Center for Performing Arts
(513) 529-0585

Dr. Brian D. Meyers joined the Department of Music at Miami University as Assistant Professor of Music in Fall 2015. Previous to this appointment, he served as Assistant Professor and Coordinator of Music Education at Adelphi University in Garden City, New York, where he taught various music education classes and conducted the Concert Band. He holds a Bachelor of Music degree from Capital University in Columbus, Ohio and a Master of Music and Doctor of Musical Arts degree from Arizona State University. Prior to his collegiate teaching, Dr. Meyers taught 14 years as a middle school and high school band director in Ohio and Arizona.

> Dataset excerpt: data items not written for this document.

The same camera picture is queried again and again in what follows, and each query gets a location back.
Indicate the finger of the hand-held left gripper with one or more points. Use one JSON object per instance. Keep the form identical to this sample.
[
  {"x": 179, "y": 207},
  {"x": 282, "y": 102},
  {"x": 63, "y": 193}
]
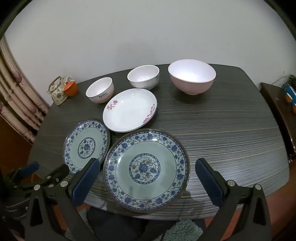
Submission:
[
  {"x": 56, "y": 173},
  {"x": 30, "y": 168}
]

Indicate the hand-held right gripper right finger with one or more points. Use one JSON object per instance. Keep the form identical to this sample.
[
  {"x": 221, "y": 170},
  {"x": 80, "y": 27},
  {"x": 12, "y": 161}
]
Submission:
[{"x": 208, "y": 183}]

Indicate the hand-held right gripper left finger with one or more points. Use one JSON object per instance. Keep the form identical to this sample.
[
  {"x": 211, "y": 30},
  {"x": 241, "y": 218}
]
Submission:
[{"x": 85, "y": 183}]

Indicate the small blue floral plate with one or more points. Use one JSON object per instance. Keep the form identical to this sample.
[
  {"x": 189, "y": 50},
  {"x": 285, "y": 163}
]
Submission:
[{"x": 86, "y": 146}]

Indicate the large blue floral plate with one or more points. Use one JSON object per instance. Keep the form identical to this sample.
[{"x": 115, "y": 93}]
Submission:
[{"x": 148, "y": 169}]

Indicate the white plate with pink flowers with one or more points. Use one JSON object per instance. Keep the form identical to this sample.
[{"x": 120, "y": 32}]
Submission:
[{"x": 129, "y": 111}]

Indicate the small white printed bowl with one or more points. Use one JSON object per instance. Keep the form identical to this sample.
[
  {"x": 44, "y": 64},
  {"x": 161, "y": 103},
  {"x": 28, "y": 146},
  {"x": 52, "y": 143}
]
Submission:
[{"x": 101, "y": 92}]

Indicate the large pink bowl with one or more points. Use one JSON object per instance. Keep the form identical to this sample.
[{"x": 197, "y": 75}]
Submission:
[{"x": 192, "y": 71}]

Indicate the white bowl with blue pattern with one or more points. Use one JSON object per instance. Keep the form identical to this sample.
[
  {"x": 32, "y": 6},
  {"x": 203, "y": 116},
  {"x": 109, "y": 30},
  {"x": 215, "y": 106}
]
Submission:
[{"x": 143, "y": 76}]

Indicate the person's dark trousers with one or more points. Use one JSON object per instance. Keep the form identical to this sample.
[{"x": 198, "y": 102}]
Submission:
[{"x": 115, "y": 222}]

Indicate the green fluffy garment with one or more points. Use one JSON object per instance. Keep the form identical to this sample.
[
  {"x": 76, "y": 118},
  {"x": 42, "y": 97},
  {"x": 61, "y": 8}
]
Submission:
[{"x": 178, "y": 230}]

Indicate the beige patterned curtain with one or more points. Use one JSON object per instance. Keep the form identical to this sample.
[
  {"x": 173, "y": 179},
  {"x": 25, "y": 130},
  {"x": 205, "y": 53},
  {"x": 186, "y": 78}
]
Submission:
[{"x": 13, "y": 92}]

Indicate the floral teapot ornament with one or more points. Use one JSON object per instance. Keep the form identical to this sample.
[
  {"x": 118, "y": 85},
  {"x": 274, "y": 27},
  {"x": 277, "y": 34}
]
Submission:
[{"x": 57, "y": 95}]

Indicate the orange cup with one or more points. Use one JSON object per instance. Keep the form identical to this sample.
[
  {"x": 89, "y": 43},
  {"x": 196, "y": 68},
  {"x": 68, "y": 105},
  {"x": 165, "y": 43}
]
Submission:
[{"x": 71, "y": 89}]

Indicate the dark wooden side cabinet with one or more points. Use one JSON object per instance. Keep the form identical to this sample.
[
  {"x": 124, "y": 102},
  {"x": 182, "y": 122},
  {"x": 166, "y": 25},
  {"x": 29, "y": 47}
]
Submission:
[{"x": 279, "y": 111}]

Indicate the blue box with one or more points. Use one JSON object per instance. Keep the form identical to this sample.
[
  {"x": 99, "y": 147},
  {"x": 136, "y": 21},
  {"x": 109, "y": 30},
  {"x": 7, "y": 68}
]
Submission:
[{"x": 291, "y": 92}]

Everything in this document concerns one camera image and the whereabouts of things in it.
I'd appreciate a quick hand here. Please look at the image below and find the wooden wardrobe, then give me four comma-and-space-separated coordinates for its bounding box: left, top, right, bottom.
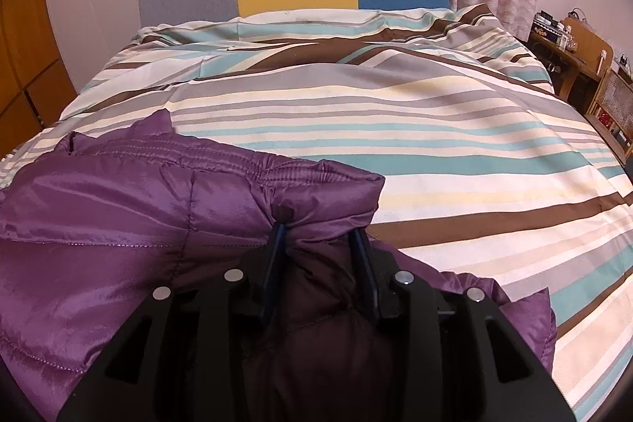
0, 0, 78, 158

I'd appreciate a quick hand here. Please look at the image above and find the wooden bedside table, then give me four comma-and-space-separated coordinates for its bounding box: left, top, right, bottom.
525, 15, 615, 107

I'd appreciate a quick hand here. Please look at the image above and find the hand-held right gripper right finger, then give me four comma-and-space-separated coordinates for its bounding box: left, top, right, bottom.
347, 228, 578, 422

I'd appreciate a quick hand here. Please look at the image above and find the striped duvet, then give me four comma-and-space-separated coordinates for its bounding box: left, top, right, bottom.
0, 3, 633, 422

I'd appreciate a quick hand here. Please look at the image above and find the purple down jacket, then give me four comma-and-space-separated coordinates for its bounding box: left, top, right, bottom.
0, 108, 558, 422

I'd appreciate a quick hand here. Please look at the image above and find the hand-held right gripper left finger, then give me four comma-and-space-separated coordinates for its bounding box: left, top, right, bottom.
57, 223, 288, 422

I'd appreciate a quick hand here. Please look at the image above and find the clutter on desk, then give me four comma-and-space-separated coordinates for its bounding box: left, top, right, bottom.
532, 9, 580, 43

Active as a music education researcher and clinician, Dr. Meyers’ work has appeared in the Journal of Research in Music Education and the Journal of Band Research. He has presented at numerous national and international conferences, including the International Conference on Narrative Inquiry in Music Education in Helsinki, Finland and the 31st International Society for Music Education (ISME) World Conference on Music Education in Porto Alegre, Brazil. He has also served as the president of the New York chapter of the Society for Music Teacher Education (NY-SMTE) and currently is the Instrumental Advisor for the Organization of American Kodály Educators (OAKE). Dr. Meyers is currently completing research on Helen May Butler, the leader of an all-female concert band in the early 1900s, for a chapter in the upcoming book, A Century of Women’s Bands. His research interests include music education history, solo and ensemble activities, integration of the Kodály philosophy into instrumental classrooms, and sociological aspects of music education.

Professional memberships include the National Association for Music Education (NAfME), Ohio Music Education Association (OMEA), Organization of American Kodály Educators (OAKE), College Band Directors Association (CBDNA), and the National Band Association (NBA).